TASK DESCRIPTION: Find "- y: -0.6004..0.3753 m" below and begin at its line; stop after the line with "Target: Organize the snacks". Output those lines exactly, without pictures.

GIVEN DATA:
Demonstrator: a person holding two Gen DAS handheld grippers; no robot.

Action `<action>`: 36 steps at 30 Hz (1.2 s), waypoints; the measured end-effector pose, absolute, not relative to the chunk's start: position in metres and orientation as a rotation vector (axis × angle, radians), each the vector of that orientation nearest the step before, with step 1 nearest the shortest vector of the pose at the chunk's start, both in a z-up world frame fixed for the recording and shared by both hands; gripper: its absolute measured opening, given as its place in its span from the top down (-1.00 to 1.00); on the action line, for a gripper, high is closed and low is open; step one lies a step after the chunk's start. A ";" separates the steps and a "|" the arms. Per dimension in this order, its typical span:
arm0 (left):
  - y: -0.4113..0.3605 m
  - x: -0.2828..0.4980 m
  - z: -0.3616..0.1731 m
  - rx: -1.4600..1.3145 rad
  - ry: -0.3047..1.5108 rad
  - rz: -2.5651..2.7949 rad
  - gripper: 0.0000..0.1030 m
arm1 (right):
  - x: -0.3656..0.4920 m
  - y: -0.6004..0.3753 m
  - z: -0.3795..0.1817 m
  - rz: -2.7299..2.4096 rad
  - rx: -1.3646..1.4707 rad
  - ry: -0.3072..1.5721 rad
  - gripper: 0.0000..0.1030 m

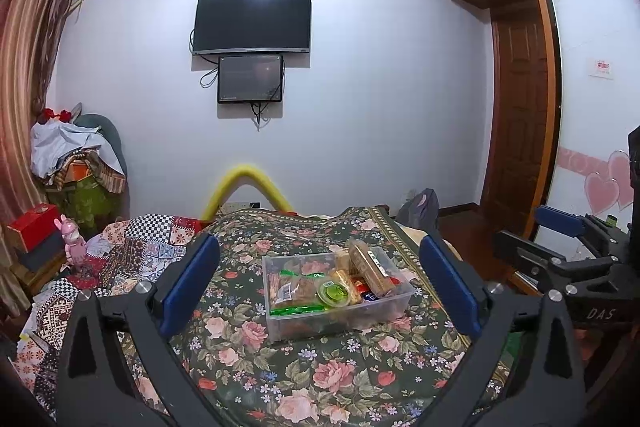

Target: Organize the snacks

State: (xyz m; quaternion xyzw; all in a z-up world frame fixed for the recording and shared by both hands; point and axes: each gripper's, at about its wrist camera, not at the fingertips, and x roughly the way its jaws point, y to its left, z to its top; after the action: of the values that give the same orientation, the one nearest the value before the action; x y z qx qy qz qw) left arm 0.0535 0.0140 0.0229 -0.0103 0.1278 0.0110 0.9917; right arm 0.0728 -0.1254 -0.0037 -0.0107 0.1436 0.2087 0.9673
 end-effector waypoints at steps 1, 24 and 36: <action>0.014 0.053 0.023 -0.019 0.256 0.022 -0.97 | 0.071 -0.126 -0.005 0.421 -0.023 0.290 -1.00; 0.014 0.055 0.018 -0.027 0.276 -0.007 -0.98 | 0.071 -0.128 -0.005 0.413 -0.012 0.292 -1.00; 0.018 0.056 0.014 -0.055 0.288 -0.017 -0.98 | 0.071 -0.128 -0.006 0.406 -0.014 0.293 -1.00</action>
State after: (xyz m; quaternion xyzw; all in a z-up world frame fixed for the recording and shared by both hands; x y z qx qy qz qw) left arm 0.0555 0.0178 0.0143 -0.0273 0.1433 -0.0086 0.9893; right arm 0.0708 -0.1285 -0.0062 -0.0069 0.1447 0.2011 0.9688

ANSWER SECTION:
  - y: -0.6004..0.3753 m
  - z: -0.3795..0.1817 m
  - rz: -2.7299..2.4096 rad
  - rx: -1.3646..1.4707 rad
  - ry: -0.3072..1.5721 rad
  - gripper: 0.0000..0.1030 m


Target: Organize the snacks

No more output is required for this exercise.